__WORK INSTRUCTIONS__
In the listing below, the lines starting with the line with "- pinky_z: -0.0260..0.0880" and going on through the line with "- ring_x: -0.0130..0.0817" are to be reproduced exactly, and only those.

__DATASET SECTION__
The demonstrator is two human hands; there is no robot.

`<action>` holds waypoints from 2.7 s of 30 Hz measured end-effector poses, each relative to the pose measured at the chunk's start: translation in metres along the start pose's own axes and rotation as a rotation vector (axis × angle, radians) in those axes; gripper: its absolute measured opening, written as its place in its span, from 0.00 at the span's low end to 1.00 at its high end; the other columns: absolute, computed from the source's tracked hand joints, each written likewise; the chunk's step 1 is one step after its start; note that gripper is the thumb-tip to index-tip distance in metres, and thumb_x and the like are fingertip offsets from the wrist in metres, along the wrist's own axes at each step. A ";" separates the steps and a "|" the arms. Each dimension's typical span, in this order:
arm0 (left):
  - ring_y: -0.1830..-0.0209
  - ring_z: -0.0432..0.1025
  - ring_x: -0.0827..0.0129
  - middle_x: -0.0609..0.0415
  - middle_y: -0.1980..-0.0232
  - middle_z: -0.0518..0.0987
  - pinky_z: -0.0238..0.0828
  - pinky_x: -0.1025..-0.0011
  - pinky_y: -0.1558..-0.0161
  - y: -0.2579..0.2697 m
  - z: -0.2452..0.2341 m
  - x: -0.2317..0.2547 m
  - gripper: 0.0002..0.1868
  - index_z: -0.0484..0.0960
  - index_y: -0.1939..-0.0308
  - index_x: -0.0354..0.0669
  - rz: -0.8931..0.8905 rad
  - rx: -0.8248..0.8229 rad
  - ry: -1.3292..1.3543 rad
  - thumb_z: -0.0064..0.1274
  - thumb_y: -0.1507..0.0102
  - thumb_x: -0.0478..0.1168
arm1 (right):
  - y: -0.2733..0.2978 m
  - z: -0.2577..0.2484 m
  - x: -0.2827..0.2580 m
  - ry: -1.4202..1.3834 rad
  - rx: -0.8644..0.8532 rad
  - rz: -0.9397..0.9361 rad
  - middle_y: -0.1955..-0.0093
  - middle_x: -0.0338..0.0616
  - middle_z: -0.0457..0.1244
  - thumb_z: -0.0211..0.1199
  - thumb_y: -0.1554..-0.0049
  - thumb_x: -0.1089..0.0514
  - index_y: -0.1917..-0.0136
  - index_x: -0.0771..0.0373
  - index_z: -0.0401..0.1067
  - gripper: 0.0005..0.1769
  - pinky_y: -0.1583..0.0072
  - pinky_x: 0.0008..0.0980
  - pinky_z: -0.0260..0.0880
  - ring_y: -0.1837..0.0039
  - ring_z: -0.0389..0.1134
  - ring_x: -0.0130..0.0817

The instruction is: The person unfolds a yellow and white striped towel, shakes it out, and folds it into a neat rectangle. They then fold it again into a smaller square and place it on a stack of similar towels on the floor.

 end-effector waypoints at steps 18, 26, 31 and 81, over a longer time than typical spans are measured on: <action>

__ANSWER BOX__
  - pinky_z: -0.0260..0.0880
  - ring_y: -0.1837..0.0039
  - ring_z: -0.0389..0.1134
  - ring_x: -0.0130..0.0817

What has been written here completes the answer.